Nothing but the data itself, reproduced exactly, is the expected answer.

[Collected data]

►

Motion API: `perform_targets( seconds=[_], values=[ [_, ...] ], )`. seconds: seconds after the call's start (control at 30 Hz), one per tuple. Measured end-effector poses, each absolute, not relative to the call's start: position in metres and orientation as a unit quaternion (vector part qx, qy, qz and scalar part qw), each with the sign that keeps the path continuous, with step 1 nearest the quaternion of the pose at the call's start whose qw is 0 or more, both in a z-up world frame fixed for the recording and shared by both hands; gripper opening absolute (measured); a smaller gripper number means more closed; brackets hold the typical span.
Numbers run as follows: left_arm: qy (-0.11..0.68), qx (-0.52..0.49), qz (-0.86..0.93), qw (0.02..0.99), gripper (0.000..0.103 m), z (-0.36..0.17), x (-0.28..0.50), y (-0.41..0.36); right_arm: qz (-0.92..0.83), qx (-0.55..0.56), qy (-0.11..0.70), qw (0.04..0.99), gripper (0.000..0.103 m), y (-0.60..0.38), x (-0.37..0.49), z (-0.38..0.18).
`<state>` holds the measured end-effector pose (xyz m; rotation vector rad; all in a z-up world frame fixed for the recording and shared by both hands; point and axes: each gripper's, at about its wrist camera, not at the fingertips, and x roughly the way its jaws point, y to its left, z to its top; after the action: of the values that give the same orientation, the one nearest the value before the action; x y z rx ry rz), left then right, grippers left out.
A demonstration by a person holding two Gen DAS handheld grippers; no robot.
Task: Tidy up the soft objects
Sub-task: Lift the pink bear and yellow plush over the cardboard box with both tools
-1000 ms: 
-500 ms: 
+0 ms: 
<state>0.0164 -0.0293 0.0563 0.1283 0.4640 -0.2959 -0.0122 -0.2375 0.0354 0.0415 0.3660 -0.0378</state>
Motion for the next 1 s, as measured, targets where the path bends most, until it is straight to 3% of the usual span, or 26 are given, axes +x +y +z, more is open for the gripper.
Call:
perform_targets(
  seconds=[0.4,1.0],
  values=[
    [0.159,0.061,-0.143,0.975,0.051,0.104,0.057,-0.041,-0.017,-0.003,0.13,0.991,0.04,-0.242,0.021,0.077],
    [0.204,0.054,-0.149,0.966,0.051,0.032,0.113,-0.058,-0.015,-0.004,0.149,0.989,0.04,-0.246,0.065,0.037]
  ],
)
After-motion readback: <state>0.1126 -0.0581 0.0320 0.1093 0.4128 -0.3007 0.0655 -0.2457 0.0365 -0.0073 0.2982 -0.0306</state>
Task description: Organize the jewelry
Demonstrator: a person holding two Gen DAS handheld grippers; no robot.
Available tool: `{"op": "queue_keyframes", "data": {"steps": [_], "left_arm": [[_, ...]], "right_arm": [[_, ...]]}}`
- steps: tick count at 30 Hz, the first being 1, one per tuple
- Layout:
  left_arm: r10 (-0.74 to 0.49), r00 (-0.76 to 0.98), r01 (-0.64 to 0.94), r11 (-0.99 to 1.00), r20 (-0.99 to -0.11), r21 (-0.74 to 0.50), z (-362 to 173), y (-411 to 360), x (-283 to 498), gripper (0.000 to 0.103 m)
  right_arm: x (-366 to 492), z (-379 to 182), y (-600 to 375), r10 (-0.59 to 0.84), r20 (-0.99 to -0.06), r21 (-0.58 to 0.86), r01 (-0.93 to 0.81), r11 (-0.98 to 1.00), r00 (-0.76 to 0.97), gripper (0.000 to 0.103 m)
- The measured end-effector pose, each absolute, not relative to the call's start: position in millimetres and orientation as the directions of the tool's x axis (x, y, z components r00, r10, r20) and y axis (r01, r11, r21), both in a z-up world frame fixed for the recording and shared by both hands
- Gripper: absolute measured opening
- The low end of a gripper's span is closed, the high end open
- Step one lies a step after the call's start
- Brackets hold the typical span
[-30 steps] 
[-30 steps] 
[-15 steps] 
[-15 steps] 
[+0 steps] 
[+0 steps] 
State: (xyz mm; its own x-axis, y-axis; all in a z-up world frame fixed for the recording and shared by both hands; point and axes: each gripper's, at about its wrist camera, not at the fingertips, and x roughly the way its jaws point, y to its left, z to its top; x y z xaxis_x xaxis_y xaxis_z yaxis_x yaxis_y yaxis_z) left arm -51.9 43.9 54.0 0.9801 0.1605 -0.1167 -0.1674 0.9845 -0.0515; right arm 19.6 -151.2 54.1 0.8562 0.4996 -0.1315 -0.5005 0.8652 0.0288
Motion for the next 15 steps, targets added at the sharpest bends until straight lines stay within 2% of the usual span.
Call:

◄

=== TASK RESULT ===
Motion API: `perform_targets( seconds=[_], values=[ [_, ...] ], )`. seconds: seconds after the call's start (control at 30 Hz), one per tuple. Measured end-effector poses, each absolute, not relative to the call's start: position in metres and orientation as a unit quaternion (vector part qx, qy, qz and scalar part qw), each with the sign that keeps the path continuous, with step 1 nearest the quaternion of the pose at the call's start whose qw is 0 or more, both in a z-up world frame fixed for the recording and shared by both hands; gripper opening absolute (measured); a smaller gripper number means more closed; brackets hold the typical span.
Numbers run as follows: left_arm: qy (-0.11..0.68), qx (-0.52..0.49), qz (-0.86..0.93), qw (0.02..0.99), gripper (0.000..0.103 m), z (-0.36..0.17), x (-0.28..0.50), y (-0.41..0.36); right_arm: qz (-0.92..0.83), qx (-0.55..0.56), qy (-0.11..0.70), qw (0.04..0.99), gripper (0.000..0.103 m), y (-0.60..0.38), x (-0.37..0.49), z (-0.38..0.18).
`<state>` holds the measured end-effector pose (xyz m; rotation vector rad; all in a z-up world frame fixed for the recording and shared by both hands; point and axes: each gripper's, at about its wrist camera, not at the fingertips, and x roughly the way its jaws point, y to its left, z to its top; after the action: of the values that give the same orientation, the one nearest the value before the action; x y z rx ry rz), left then right, grippers left out.
A demonstration by a person holding two Gen DAS handheld grippers; no robot.
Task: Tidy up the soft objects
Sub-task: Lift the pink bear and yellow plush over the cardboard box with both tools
-1000 ms: 
-500 ms: 
+0 ms: 
<state>0.0164 -0.0293 0.0563 0.1283 0.4640 -0.2959 -0.0122 -0.2375 0.0354 0.0415 0.3660 -0.0378</state>
Motion for the next 1 s, as measured, targets where the path bends most, until it is straight to 3% of the usual span, or 26 are given, axes +x +y +z, more is open for the gripper.
Call:
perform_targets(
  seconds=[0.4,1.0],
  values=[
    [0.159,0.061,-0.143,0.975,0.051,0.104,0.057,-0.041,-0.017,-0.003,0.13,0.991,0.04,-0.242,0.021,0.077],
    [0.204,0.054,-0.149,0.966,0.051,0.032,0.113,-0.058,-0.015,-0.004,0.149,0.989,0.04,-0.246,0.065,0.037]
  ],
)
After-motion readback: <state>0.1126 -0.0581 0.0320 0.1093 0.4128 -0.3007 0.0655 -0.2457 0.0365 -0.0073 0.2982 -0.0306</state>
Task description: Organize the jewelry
Demonstrator: a person holding two Gen DAS handheld grippers; no robot.
Available tool: `{"op": "queue_keyframes", "data": {"steps": [_], "left_arm": [[_, ...]], "right_arm": [[_, ...]]}}`
- steps: tick count at 30 Hz, the first being 1, one per tuple
- Layout:
  left_arm: r10 (-0.74 to 0.49), r00 (-0.76 to 0.98), r01 (-0.64 to 0.94), r11 (-0.99 to 1.00), r20 (-0.99 to -0.11), r21 (-0.74 to 0.50), z (-362 to 173), y (-411 to 360), x (-283 to 498), gripper (0.000 to 0.103 m)
  right_arm: x (-366 to 492), z (-379 to 182), y (-600 to 375), r10 (-0.59 to 0.84), r20 (-0.99 to -0.06), r21 (-0.58 to 0.86), r01 (-0.93 to 0.81), r11 (-0.98 to 1.00), r00 (-0.76 to 0.97), gripper (0.000 to 0.103 m)
- The measured end-effector pose, each absolute, not relative to the call's start: position in millimetres and orientation as the directions of the tool's x axis (x, y, z components r00, r10, r20) and y axis (r01, r11, r21), both in a z-up world frame fixed for the recording and shared by both hands
- Gripper: absolute measured opening
- The low end of a gripper's span is closed, the high end open
- Step one lies a step after the call's start
- Brackets hold the typical span
[-30 steps] 
[-30 steps] 
[-15 steps] 
[-15 steps] 
[+0 steps] 
[+0 steps] 
State: (xyz mm; its own x-axis, y-axis; all in a z-up world frame fixed for the recording and shared by both hands; point and axes: each gripper's, at about its wrist camera, not at the fingertips, and x roughly the way its jaws point, y to its left, z to its top; x y z xaxis_x xaxis_y xaxis_z yaxis_x yaxis_y yaxis_z) left arm -51.9 43.9 54.0 0.9801 0.1605 -0.1167 -0.1674 0.9845 -0.0515; right arm 19.6 -151.2 54.1 0.8562 0.4996 -0.1315 -0.5005 0.8652 0.0288
Motion for the next 15 steps, targets added at the sharpest bends until straight lines stay within 2% of the usual span.
Call:

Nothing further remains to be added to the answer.